Not having enough trained personnel to handle ventilators and other equipment is also a concern. Intensive care units with ventilators, for instance, need specialist doctors and nurses. “A large hospital would have a team of four or five such senior doctors along with junior doctors under them. The nursing staff required to monitor such patients must also be trained differently. This human capital cannot be created overnight,” Dilip Jose, CEO of Manipal Hospitals, said.
Moreover, doctors are struggling to man the frontlines with much longer working hours and no breaks or rest. “It is a mental as well as a physical battle. Working for eight to ten hours in PPE suits is a challenge, and doctors definitely need to be rested,” Manjusha Agarwal, consultant, internal medicine, Global Hospital, Mumbai, pointed out.
The infrastructure in the country’s commercial capital captures the problem. While 25,000 beds would be available for Covid-19 patients in the next few days in Mumbai, it might not be enough. With 20,634 people living in per square km space, the city is struggling to handle the surge in cases.
But, the CEO of a leading hospital chain hasn’t lost hope.“The issue of bed capacity is largely regional. The healthcare infrastructure in India is not stretched like what we saw in Europe. But some cities and states may have a tough time,” he said.
Each state is handling Covid differently. While Maharashtra struggles, in Karnataka, where the government had earmarked 2,000 beds for Covid-19 patients, hardly 5 to 10 per cent is being utilised, the CEO said. “Kerala had a policy of treating asymptomatic and mild patients at home from the very beginning.”
Industry veterans say there are around 850,000 private hospital beds in the country, accounting for over half of India’s hospital beds. Of this, around 100,000-150,000 are tertiary care beds.

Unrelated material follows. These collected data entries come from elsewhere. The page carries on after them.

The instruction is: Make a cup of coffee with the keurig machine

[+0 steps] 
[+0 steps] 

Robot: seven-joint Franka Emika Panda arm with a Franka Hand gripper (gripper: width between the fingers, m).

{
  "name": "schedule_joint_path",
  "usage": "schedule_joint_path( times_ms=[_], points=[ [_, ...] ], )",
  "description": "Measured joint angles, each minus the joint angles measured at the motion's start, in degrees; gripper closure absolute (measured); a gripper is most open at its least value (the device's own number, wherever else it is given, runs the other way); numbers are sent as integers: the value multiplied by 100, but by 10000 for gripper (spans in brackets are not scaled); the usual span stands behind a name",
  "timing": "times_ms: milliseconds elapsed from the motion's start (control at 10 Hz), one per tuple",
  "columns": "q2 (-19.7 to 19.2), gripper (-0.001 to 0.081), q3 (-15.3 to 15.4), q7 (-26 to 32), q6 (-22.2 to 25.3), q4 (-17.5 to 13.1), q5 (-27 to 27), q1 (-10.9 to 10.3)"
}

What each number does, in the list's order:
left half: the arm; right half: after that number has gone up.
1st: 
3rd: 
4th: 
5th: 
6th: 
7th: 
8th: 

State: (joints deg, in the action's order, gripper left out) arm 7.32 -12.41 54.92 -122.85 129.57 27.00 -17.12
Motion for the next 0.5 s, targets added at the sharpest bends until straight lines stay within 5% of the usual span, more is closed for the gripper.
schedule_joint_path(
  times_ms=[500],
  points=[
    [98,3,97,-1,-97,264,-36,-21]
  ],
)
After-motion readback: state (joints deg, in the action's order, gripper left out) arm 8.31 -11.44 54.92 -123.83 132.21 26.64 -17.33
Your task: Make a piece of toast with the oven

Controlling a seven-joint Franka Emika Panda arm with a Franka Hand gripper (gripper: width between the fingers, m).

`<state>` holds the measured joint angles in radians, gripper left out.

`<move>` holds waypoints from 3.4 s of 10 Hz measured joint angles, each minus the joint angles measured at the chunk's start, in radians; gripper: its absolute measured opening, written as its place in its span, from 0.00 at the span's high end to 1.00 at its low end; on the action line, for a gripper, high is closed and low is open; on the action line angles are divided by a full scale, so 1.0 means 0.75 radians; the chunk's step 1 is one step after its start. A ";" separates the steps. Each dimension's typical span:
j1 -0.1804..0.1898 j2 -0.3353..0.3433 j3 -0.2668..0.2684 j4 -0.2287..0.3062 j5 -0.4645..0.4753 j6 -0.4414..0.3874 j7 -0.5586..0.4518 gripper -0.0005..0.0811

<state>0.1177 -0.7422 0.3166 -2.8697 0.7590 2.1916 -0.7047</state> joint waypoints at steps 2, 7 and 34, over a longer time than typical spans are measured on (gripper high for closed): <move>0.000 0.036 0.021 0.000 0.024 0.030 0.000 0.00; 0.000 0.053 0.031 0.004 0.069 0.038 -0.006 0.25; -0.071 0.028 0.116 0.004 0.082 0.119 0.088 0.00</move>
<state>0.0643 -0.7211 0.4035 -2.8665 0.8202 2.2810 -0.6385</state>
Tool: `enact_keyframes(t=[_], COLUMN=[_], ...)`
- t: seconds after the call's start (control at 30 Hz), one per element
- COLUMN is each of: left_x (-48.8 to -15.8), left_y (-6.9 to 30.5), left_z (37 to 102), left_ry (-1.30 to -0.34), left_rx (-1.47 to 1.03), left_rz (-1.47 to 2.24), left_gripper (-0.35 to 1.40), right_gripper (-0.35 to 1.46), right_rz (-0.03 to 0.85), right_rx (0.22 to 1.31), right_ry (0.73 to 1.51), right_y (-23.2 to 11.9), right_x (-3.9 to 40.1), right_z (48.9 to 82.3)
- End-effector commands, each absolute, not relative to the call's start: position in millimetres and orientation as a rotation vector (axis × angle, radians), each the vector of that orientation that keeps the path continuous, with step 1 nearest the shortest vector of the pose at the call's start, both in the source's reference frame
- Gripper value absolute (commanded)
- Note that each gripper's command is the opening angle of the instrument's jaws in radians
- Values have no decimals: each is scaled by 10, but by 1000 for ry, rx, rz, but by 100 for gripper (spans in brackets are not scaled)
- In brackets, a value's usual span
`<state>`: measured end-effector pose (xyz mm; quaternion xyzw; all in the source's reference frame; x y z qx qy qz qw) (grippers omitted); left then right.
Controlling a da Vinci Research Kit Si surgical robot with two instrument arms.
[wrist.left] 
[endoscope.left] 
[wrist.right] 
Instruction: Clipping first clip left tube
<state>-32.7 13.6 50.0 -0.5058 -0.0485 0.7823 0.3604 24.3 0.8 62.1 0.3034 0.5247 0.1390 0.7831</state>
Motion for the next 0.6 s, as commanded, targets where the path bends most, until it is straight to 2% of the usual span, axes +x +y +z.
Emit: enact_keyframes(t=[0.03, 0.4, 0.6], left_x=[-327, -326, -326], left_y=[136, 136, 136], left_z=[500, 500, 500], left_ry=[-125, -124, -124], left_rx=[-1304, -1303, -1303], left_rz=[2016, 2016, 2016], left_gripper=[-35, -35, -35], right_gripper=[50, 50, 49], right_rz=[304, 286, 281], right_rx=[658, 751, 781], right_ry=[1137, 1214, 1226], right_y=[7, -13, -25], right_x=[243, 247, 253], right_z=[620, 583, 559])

Roughly, 20 per cent of a tertiary care hospital’s bed capacity are ICU beds.
The need for infrastructure is even more due to the uncertainty around Covid-19. “We don’t know the animal we are dealing with...There are people who are Covid positive and those who are yet to become Covid positive...If you sit in a room with 10 people, three will be coronavirus positive,” said Alok Roy, Chair-Ficci Health Services Committee & Chairman, Medica Group of Hospitals.
Explaining the trajectory, Trehan said on one hand, the numbers would keep increasing and on the other, people would keep getting better. ‘’If that balance is maintained and the number of people who are infected peaks around 200-250,000, it is manageable. If it goes to half a million or above, then we will have a problem,” he said. Private hospitals, meanwhile, are gearing for plan B. A senior doctor in a Delhi hospital said, “We know that the numbers are rising and the load will come to private hospitals...Whenever the government tells us, we have to be ready with a dedicated floor for Covid patients.” In Mumbai, 80 per cent of the hospital beds have been earmarked for Covid. “Private hospitals rejecting Covid patients don’t realise the luxury wouldn’t last long,” Roy said.

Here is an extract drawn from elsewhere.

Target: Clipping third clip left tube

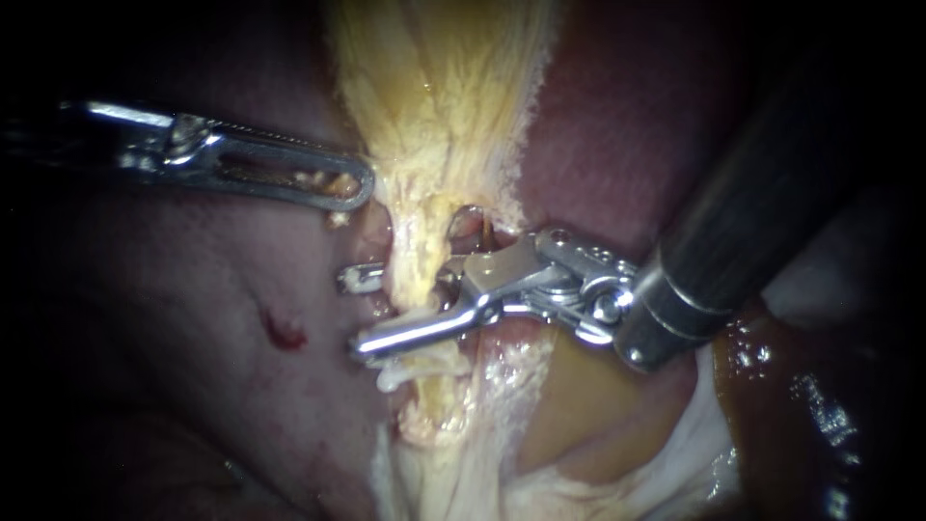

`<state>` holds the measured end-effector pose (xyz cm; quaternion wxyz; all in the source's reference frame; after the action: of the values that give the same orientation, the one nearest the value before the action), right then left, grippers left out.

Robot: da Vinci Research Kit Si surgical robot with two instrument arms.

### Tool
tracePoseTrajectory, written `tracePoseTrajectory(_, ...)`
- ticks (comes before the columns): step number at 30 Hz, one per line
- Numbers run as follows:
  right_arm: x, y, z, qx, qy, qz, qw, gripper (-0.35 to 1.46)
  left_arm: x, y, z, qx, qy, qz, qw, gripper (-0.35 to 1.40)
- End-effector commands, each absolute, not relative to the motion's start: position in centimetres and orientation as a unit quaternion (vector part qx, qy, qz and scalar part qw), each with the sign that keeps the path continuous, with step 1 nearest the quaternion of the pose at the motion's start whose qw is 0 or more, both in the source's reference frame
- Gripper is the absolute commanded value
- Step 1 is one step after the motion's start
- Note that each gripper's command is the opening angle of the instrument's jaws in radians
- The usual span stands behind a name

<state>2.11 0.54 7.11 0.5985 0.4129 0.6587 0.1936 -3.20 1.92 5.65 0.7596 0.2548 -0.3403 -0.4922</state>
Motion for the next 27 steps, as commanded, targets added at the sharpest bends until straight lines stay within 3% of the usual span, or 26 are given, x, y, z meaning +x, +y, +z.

While private hospitals are complaining of inadequate support from the government in the form of a stimulus or cash infusion, government funds have gone largely towards Covid-related manufacturing capabilities. “The Prime Minister's Office mandated us to ramp up local manufacturing as dependence on imports was not going to help and suddenly for items where India was self sufficient (like masks and sanitisers), there was an unprecedented demand," said a government official involved with this.
The official said all departments worked together at a ‘’lightning speed’’ in granting approvals, managing logistics and handholding the industry. “Now every major ventilator or PPE factory in the country has a government deputed scientist and supply chain manager...The pandemic has shown that if the bureaucratic red tape is sidelined, how versatile the industry and the government together can be,” he said.